Source records:
--------------------------------
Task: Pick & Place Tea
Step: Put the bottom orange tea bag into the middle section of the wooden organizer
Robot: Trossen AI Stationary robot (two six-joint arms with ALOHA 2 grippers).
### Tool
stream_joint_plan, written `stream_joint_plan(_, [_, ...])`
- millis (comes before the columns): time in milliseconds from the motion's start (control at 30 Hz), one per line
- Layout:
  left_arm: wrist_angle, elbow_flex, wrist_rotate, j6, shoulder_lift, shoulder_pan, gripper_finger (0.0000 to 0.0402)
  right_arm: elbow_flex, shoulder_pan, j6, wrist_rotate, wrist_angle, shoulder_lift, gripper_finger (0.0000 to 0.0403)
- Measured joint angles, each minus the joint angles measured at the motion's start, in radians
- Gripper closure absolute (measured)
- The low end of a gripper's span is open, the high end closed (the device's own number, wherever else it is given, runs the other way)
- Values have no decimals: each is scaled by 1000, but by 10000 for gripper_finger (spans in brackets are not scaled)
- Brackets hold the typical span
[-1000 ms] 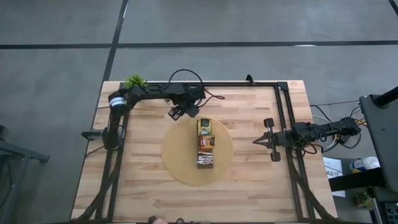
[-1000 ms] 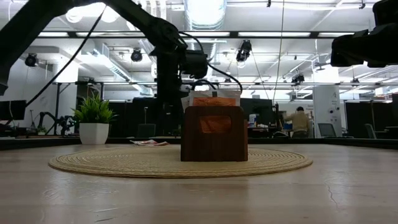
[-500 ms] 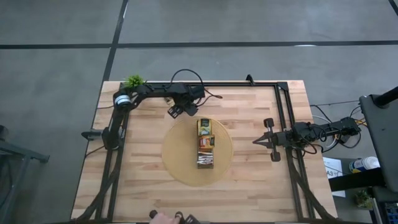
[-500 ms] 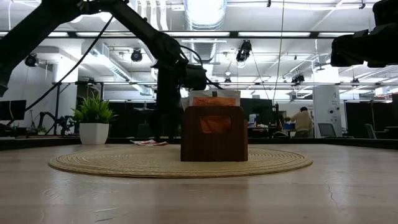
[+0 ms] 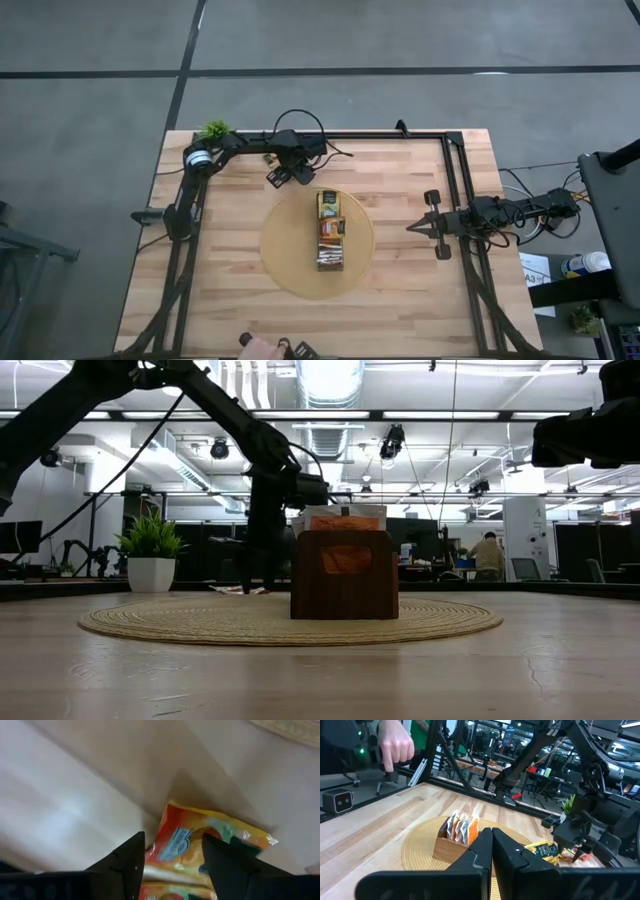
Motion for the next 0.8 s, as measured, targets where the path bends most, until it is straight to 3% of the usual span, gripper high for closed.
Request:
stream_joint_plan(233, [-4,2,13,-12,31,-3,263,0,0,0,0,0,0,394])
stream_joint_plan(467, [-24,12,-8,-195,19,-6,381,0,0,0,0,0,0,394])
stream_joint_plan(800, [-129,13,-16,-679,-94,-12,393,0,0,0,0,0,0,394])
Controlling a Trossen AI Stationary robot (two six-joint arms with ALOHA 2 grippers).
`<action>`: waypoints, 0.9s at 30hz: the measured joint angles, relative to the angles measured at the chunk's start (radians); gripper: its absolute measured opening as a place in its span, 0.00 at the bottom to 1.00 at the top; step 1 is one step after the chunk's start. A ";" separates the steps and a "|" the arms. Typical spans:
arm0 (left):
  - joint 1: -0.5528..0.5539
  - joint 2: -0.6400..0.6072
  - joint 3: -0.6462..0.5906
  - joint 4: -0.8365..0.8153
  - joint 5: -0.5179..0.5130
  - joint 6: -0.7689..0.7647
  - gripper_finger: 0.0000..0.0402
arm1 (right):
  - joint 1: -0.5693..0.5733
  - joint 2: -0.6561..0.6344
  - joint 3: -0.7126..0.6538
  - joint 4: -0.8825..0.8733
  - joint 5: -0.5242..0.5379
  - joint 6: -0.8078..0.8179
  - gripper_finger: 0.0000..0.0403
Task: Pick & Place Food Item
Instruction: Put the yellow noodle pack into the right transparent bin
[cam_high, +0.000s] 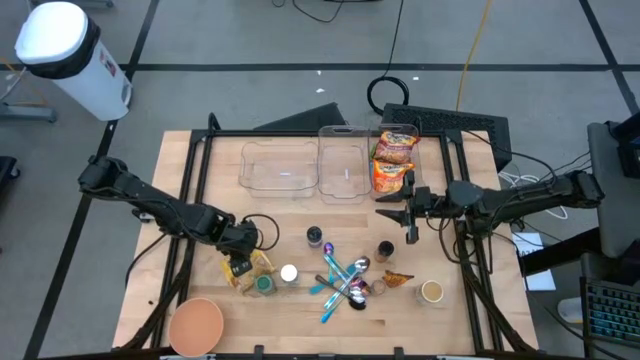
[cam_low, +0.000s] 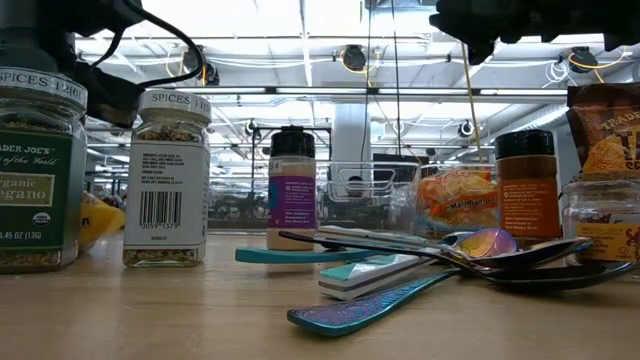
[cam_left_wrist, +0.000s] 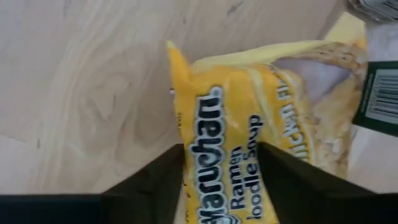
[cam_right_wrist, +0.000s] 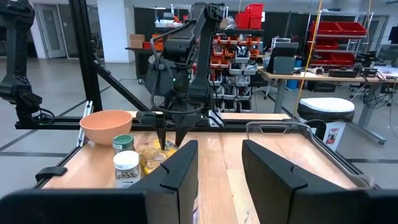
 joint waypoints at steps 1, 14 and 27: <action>0.000 -0.001 0.000 0.000 0.002 0.007 0.42 | 0.000 0.000 0.000 -0.001 0.000 0.000 0.29; 0.068 -0.031 0.004 -0.028 0.047 0.106 0.03 | 0.000 0.000 0.000 -0.020 0.000 0.000 0.29; 0.077 -0.101 0.304 -0.393 -0.242 0.159 0.01 | 0.000 0.000 0.000 -0.021 0.000 -0.011 0.29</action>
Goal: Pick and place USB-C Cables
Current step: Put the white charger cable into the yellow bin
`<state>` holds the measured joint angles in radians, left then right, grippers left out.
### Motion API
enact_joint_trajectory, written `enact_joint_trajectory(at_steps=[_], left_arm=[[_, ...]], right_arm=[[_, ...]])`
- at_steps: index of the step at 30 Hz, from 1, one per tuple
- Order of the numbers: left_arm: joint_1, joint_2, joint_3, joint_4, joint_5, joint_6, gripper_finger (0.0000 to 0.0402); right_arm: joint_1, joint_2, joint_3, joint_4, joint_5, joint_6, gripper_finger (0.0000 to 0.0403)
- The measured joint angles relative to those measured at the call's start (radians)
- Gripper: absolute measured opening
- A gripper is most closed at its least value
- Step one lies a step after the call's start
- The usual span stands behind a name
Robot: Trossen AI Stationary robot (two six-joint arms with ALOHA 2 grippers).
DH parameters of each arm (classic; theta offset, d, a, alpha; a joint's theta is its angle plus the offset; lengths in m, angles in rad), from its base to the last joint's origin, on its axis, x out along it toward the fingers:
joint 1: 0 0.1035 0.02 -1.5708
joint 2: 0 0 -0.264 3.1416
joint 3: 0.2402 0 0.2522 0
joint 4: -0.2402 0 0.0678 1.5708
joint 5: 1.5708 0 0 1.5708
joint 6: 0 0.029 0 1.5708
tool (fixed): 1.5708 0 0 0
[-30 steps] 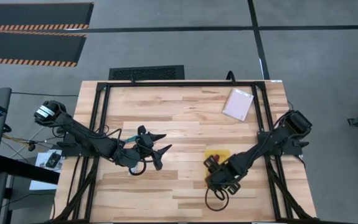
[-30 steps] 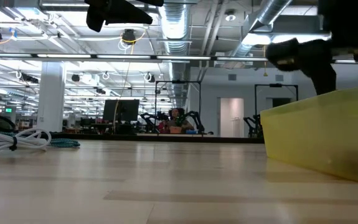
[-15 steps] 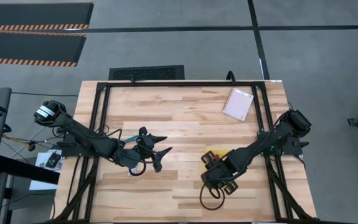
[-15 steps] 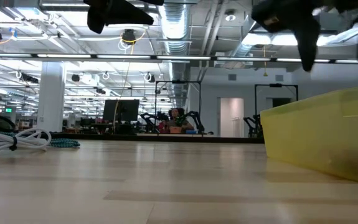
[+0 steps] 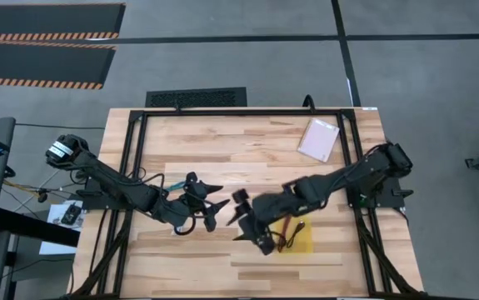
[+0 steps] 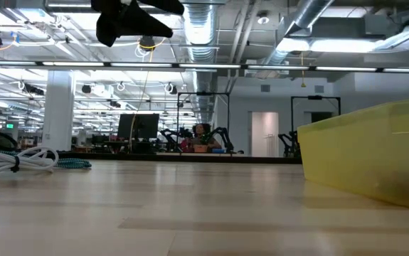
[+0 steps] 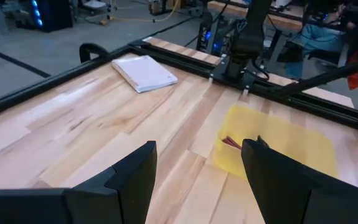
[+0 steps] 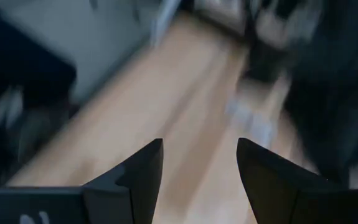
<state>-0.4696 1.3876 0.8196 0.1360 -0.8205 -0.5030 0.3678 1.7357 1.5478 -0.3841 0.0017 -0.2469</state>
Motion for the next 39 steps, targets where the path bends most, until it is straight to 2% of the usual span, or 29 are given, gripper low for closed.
enact_joint_trajectory(at_steps=[3,6,13,17,22,26,32,39], left_arm=[[0.000,0.000,0.000,-0.016,0.005,-0.022,0.0223],[0.000,0.000,0.000,-0.045,0.009,-0.044,0.0223],[0.000,0.000,0.000,-0.113,0.057,-0.089,0.0223],[0.000,0.000,0.000,-0.205,0.133,-0.173,0.0223],[-0.001,0.000,0.000,-0.404,0.240,-0.393,0.0223],[-0.001,0.000,0.000,-0.560,0.282,-0.592,0.0223],[-0.023,0.008,0.000,-0.741,0.326,-0.835,0.0223],[-0.056,0.008,0.000,-0.827,0.384,-0.979,0.0223]], right_arm=[[-0.031,-0.015,0.000,0.165,-0.090,-0.047,0.0226],[-0.058,-0.078,-0.001,0.155,-0.109,-0.053,0.0226],[-0.103,-0.344,0.000,-0.083,-0.107,-0.029,0.0226],[-0.108,-0.495,0.001,-0.275,-0.106,0.086,0.0226],[-0.074,-0.630,-0.001,-0.510,0.000,0.280,0.0226],[-0.005,-0.695,-0.012,-0.626,0.120,0.397,0.0226],[0.104,-0.792,-0.140,-0.627,0.273,0.500,0.0226],[0.145,-0.835,-0.261,-0.626,0.315,0.572,0.0226]])
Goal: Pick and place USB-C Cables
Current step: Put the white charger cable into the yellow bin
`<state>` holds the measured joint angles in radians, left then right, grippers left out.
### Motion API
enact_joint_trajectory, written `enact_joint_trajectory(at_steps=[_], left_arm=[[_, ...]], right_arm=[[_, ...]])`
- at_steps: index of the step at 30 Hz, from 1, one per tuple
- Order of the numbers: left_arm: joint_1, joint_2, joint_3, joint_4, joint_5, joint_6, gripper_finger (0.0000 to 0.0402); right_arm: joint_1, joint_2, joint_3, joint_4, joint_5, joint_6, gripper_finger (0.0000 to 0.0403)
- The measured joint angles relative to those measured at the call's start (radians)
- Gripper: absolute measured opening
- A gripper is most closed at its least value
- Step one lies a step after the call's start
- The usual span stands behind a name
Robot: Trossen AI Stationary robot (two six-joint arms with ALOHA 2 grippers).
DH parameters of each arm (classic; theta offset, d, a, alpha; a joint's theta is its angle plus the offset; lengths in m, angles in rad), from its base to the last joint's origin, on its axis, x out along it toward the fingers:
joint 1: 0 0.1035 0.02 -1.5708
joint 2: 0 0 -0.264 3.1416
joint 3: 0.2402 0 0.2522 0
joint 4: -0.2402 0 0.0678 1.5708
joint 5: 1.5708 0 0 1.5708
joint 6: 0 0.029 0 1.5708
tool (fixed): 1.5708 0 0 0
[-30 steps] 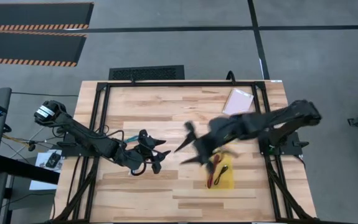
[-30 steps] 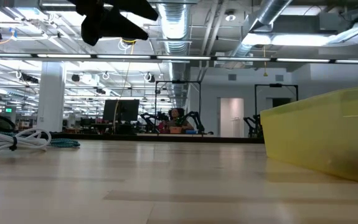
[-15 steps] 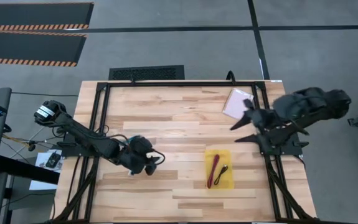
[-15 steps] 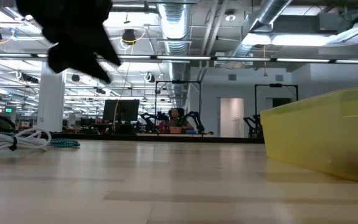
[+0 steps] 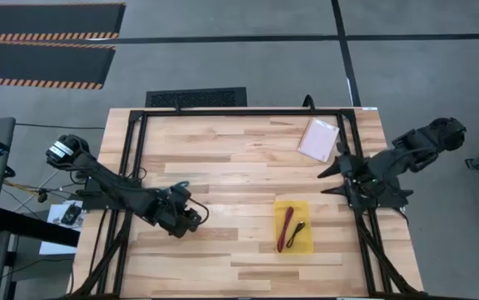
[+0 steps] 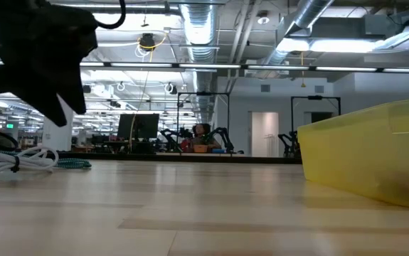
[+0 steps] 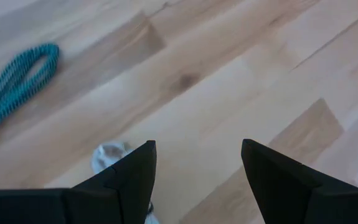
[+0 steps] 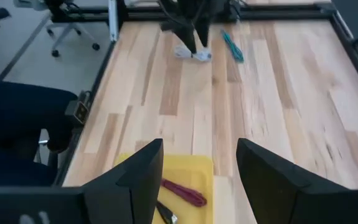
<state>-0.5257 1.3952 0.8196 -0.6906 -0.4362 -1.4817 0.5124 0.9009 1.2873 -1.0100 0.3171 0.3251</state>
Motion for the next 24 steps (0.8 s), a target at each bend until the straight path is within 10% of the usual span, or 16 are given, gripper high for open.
enact_joint_trajectory(at_steps=[24], left_arm=[[-0.062,0.215,0.001,-0.054,0.231,-0.167,0.0220]], right_arm=[[-0.001,0.021,-0.078,0.040,0.000,0.018,0.0226]])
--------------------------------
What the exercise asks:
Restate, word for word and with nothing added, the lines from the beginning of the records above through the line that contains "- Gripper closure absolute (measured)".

Response area:
Task: Pick & Place Tea
Step: Put the bottom orange tea bag into the middle section of the wooden organizer
Robot: Trossen AI Stationary robot (two six-joint arms with ALOHA 2 grippers).
### Tool
stream_joint_plan, written `stream_joint_plan(_, [_, ...])`
- millis (comes before the columns): time in milliseconds from the motion's start (control at 30 Hz), one per line
- Layout:
  left_arm: wrist_angle, elbow_flex, wrist_rotate, j6, shoulder_lift, shoulder_pan, gripper_finger (0.0000 to 0.0402)
  right_arm: elbow_flex, shoulder_pan, j6, wrist_rotate, wrist_angle, shoulder_lift, gripper_finger (0.0000 to 0.0403)
- Measured joint angles, each minus the joint angles measured at the motion's start, in radians
- Gripper closure absolute (measured)

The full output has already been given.